Nein. Aber das täuscht, glaube ich. Wir haben in dem Augenblick, in dem wir die Schulen schließen mussten, immer darüber nachgedacht, wie man den Schritt zurück zu einer schulischen Normalität wieder finden kann. Ich habe mich vielleicht nicht jeden Tag zu Wort gemeldet, aber es war immer klar, dass das kommen wird. Und ich bin froh, dass ich nun diesen Plan veröffentlichen konnte. Es steht natürlich immer unter der Konditionalität, dass sich die Virussituation nicht dramatisch verändern darf. Aber es ist besser, man sagt, wohin man will - mit der Bereitschaft, etwas zu ändern, falls nötig. Die strategische Perspektive muss man nennen, und ich habe nie ein Hehl daraus gemacht, dass ich das verfolge.

Verstehen Sie, dass die Reihenfolge der Bekanntgaben viele Leute irritiert hat?
Ich bin nicht der Interessenvertreter der Baumärkte, sondern der Schulen und habe dafür gearbeitet. Ich weiß auch nicht, ob der Eindruck wirklich entstanden ist, dass die Schulen ganz unwichtig sind. Wir sind im internationalen Vergleich richtig, auch vom Timing her. Ich habe mich immer mit den Bildungsministern der Nachbarstaaten akkordiert. Deutsche Bundesländer gehen jetzt ähnlich vor, die skandinavischen Länder sind ein bisschen früher dran, aber auch mit einer anderen Infektionssituation im Hintergrund.

Sie sind im Moment als Bildungsminister de facto auch so etwas wie der wichtigste Interessenvertreter der österreichischen Kinder ...
Nein, bin ich nicht. Aber die Interessen der österreichischen Schülerinnen und Schüler liegen mir am Herzen.
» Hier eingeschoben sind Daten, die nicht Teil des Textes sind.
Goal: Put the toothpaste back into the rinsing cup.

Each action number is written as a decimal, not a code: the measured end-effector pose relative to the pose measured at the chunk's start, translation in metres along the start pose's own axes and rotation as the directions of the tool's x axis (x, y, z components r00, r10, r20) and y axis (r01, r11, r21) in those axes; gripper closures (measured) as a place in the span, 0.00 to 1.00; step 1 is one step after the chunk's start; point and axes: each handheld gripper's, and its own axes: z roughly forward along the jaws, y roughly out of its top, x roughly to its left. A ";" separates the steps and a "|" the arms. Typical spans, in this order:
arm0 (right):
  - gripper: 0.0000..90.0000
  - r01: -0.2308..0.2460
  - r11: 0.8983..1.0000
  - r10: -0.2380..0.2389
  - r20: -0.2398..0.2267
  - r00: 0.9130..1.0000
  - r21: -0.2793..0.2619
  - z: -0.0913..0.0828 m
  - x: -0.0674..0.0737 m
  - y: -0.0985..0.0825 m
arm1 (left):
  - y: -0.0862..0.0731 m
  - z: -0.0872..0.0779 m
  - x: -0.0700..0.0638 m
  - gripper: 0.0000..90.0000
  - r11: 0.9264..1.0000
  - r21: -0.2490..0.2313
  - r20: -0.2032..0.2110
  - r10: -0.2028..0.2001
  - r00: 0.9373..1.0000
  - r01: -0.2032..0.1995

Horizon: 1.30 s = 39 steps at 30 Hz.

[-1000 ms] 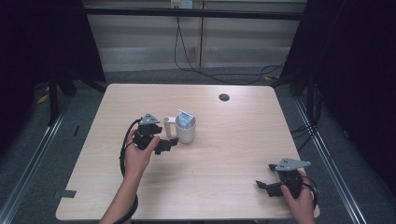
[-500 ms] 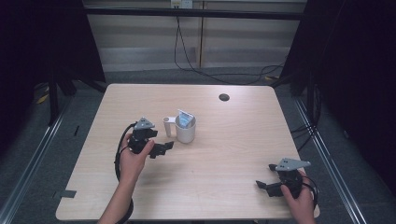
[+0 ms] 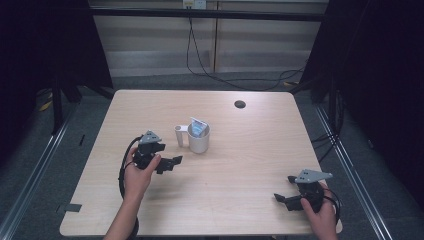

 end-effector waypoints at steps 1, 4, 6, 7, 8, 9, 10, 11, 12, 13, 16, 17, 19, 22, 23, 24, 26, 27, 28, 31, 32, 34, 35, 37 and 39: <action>0.14 0.000 1.000 0.000 0.000 1.000 0.000 0.000 0.000 0.000 | 0.000 0.000 0.000 0.17 1.000 0.000 0.000 0.000 1.000 0.000; 0.14 0.000 1.000 0.000 0.001 1.000 0.000 0.000 0.000 0.000 | -0.005 0.000 0.001 0.17 1.000 -0.004 0.005 -0.007 1.000 0.007; 0.14 0.000 1.000 0.000 0.000 1.000 0.000 0.000 0.000 0.000 | -0.007 0.000 0.001 0.17 1.000 0.000 0.005 -0.003 1.000 0.003; 0.14 0.000 1.000 0.000 0.000 1.000 0.000 0.000 0.000 0.000 | -0.007 0.000 0.001 0.17 1.000 0.000 0.005 -0.003 1.000 0.003; 0.14 0.000 1.000 0.000 0.002 1.000 0.001 0.000 0.000 0.000 | -0.010 0.000 0.001 0.17 1.000 0.001 0.007 -0.007 1.000 0.007; 0.14 0.001 1.000 -0.001 0.001 1.000 0.000 0.000 0.000 0.000 | -0.010 0.000 0.001 0.17 1.000 0.001 0.007 -0.007 1.000 0.007; 0.14 0.001 1.000 -0.001 0.001 1.000 0.000 0.000 0.000 0.000 | -0.012 0.000 0.001 0.17 1.000 0.002 0.006 -0.008 1.000 0.008; 0.14 0.000 1.000 0.000 0.000 1.000 0.000 0.000 0.000 0.000 | -0.014 0.000 0.002 0.17 1.000 0.001 0.006 -0.011 1.000 0.011; 0.14 0.000 1.000 0.000 0.001 1.000 0.000 0.000 0.000 0.000 | -0.017 0.000 0.002 0.17 1.000 0.004 0.005 -0.015 1.000 0.015; 0.14 0.000 1.000 0.000 0.003 1.000 0.002 0.000 0.000 0.000 | -0.017 0.000 0.002 0.17 1.000 0.004 0.005 -0.015 1.000 0.015; 0.14 0.000 1.000 0.000 0.002 1.000 0.001 0.000 0.000 0.000 | -0.024 0.000 0.004 0.17 1.000 0.010 0.001 -0.026 1.000 0.026; 0.14 0.000 1.000 0.000 0.002 1.000 0.001 0.000 0.000 0.000 | -0.024 0.000 0.004 0.17 1.000 0.010 0.001 -0.026 1.000 0.026; 0.14 0.000 1.000 0.000 0.001 1.000 0.000 0.000 0.000 0.000 | -0.027 -0.001 0.006 0.17 1.000 0.011 -0.001 -0.024 1.000 0.024; 0.14 0.001 1.000 -0.001 0.000 1.000 0.000 0.000 0.000 0.000 | -0.032 -0.001 0.007 0.17 1.000 0.016 -0.003 -0.023 1.000 0.023; 0.14 0.001 1.000 -0.001 0.000 1.000 0.000 0.000 0.000 0.000 | -0.034 -0.002 0.008 0.17 1.000 0.023 -0.005 -0.019 1.000 0.020; 0.14 0.001 1.000 -0.001 0.000 1.000 0.000 0.000 0.000 0.000 | -0.036 -0.002 0.008 0.17 0.999 0.017 -0.007 -0.029 1.000 0.029; 0.14 0.000 1.000 0.000 0.000 1.000 0.000 0.000 0.000 0.000 | -0.040 -0.004 0.010 0.17 0.999 0.028 -0.009 -0.020 1.000 0.020; 0.14 0.000 1.000 0.000 0.000 1.000 0.000 0.000 0.000 0.000 | -0.040 -0.004 0.010 0.17 0.999 0.028 -0.009 -0.020 1.000 0.020; 0.14 0.001 1.000 -0.001 0.000 1.000 0.000 0.000 0.000 0.000 | -0.042 -0.004 0.010 0.17 0.999 0.025 -0.009 -0.027 1.000 0.027; 0.14 0.000 1.000 0.000 0.000 1.000 0.000 0.000 0.000 0.000 | -0.046 -0.004 0.011 0.17 0.999 0.031 -0.014 -0.017 1.000 0.018; 0.14 0.000 1.000 0.000 0.000 1.000 0.000 0.000 0.000 0.000 | -0.049 -0.005 0.012 0.17 0.999 0.038 -0.017 -0.017 1.000 0.017; 0.14 0.000 1.000 0.000 0.000 1.000 0.000 0.000 0.000 0.000 | -0.053 -0.006 0.012 0.17 0.999 0.038 -0.018 -0.020 1.000 0.021; 0.14 0.000 1.000 0.000 0.000 1.000 0.000 0.000 0.000 0.000 | -0.053 -0.006 0.012 0.17 0.999 0.038 -0.018 -0.020 1.000 0.021; 0.14 0.000 1.000 0.000 0.000 1.000 0.000 0.000 0.000 0.000 | -0.056 -0.006 0.012 0.17 0.999 0.043 -0.021 -0.024 0.999 0.025; 0.14 0.001 1.000 -0.001 0.002 1.000 0.001 0.000 0.000 0.000 | -0.059 -0.006 0.013 0.17 0.999 0.048 -0.018 -0.021 1.000 0.022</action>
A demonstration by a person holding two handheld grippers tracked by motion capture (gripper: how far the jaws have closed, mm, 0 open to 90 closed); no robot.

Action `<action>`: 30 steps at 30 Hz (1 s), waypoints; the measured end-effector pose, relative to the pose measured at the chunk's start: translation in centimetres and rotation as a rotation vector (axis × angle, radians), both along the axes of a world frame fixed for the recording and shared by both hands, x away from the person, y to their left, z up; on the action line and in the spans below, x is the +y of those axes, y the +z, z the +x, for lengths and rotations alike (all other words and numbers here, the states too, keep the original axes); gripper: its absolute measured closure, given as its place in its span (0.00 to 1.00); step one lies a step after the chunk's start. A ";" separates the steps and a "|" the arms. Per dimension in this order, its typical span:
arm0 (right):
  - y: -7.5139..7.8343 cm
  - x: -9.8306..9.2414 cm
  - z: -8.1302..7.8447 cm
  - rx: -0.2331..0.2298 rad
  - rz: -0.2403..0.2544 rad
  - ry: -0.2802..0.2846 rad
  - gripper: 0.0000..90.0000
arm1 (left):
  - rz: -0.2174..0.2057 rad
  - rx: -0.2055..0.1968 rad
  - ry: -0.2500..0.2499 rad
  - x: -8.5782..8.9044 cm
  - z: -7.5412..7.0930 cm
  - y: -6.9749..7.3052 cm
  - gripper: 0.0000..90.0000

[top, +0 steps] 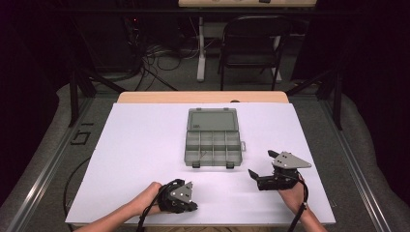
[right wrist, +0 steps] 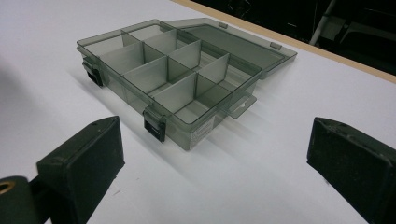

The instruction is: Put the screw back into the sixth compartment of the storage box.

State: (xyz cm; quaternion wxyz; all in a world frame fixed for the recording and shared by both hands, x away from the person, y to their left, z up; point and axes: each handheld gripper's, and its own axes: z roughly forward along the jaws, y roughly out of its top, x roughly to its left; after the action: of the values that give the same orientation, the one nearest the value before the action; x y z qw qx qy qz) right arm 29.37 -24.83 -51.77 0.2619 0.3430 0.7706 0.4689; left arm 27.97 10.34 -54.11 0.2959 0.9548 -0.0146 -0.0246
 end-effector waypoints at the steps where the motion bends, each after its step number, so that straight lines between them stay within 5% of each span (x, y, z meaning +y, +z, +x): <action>1: 0.0 0.0 0.0 0.000 0.000 0.000 0.03 | 0.000 -0.005 0.003 0.0 0.0 0.1 0.97; 30: 0.0 0.0 0.0 0.003 -0.001 -0.005 0.03 | -0.053 -0.098 0.084 -0.6 3.5 4.4 0.98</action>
State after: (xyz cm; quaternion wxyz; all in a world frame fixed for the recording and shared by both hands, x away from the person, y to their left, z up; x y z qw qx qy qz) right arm 29.38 -24.84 -51.78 0.2621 0.3453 0.7704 0.4675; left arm 31.51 9.79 -49.75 0.3207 0.9465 0.0104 0.0351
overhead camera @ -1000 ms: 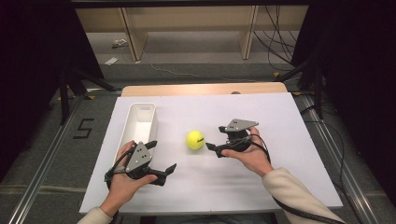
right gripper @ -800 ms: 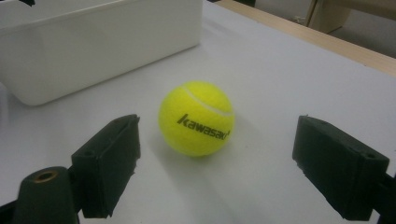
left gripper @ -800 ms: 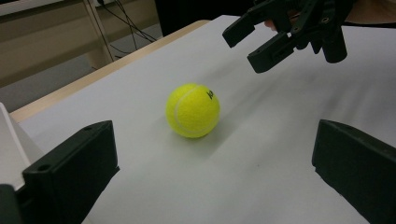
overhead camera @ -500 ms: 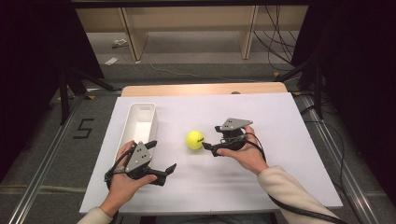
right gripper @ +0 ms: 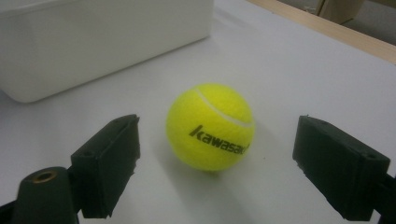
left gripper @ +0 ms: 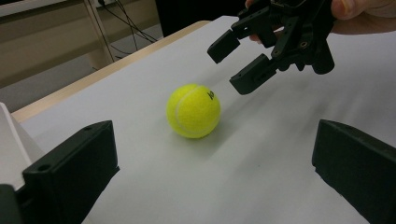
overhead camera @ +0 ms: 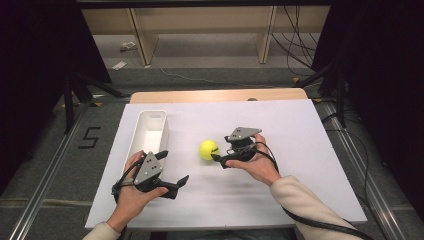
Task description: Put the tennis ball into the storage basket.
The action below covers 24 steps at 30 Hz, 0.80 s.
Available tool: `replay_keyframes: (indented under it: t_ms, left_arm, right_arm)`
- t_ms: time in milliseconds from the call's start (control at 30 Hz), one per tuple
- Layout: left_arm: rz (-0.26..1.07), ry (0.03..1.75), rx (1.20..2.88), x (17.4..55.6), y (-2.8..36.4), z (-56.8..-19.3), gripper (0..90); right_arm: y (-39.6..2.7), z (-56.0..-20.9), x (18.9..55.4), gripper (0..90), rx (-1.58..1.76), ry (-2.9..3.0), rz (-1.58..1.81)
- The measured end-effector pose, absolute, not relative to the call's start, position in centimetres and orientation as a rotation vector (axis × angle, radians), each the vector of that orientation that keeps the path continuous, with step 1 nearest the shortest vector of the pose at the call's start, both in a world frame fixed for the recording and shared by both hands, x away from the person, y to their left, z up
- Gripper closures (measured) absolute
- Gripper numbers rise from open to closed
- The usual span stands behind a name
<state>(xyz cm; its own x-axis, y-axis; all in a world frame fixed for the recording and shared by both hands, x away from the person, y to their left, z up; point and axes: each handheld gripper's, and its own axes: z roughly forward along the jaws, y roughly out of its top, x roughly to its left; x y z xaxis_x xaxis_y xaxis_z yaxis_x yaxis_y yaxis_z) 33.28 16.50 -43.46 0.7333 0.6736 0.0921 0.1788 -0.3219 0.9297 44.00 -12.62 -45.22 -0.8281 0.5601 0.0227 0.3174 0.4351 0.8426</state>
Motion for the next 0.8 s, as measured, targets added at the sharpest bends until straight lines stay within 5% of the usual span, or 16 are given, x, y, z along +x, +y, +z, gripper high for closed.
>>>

Aber Ihre Entscheidungen sind derzeit besonders wichtig für sie. Wie geht es Ihnen mit der Verantwortung?
Ich weiß, dass ich eine große Verantwortung zu tragen habe, aber ich gehe mit dieser Verantwortung mit der mir innewohnenden Art und Weise um: analysieren, nachdenken, rational bleiben. Und ich hoffe, das spürt man auch und ich kann den Familien so etwas Sicherheit geben, dass ich hier nicht einseitig vorgehe, sondern versuche, die unterschiedlichen Interessen unter einen vernünftigen Hut zu bringen.

Heinz Faßmann, geboren 1955 in Düsseldorf, ist Professor für Angewandte Geografie, Raumforschung und Raumordnung an der Universität Wien, er war zuletzt auch Vizerektor. 2017 wurde er erstmals als Bildungsminister angelobt, 2020 zum zweiten Mal. Davor hatte Faßmann als Politikberater fungiert, er war etwa Vorsitzender des Expertenrats für Integration. Faßmann ist parteiunabhängig, er wurde aber von der ÖVP als Minister nominiert.

Das Interview erschien ursprünglich im News 18/2020.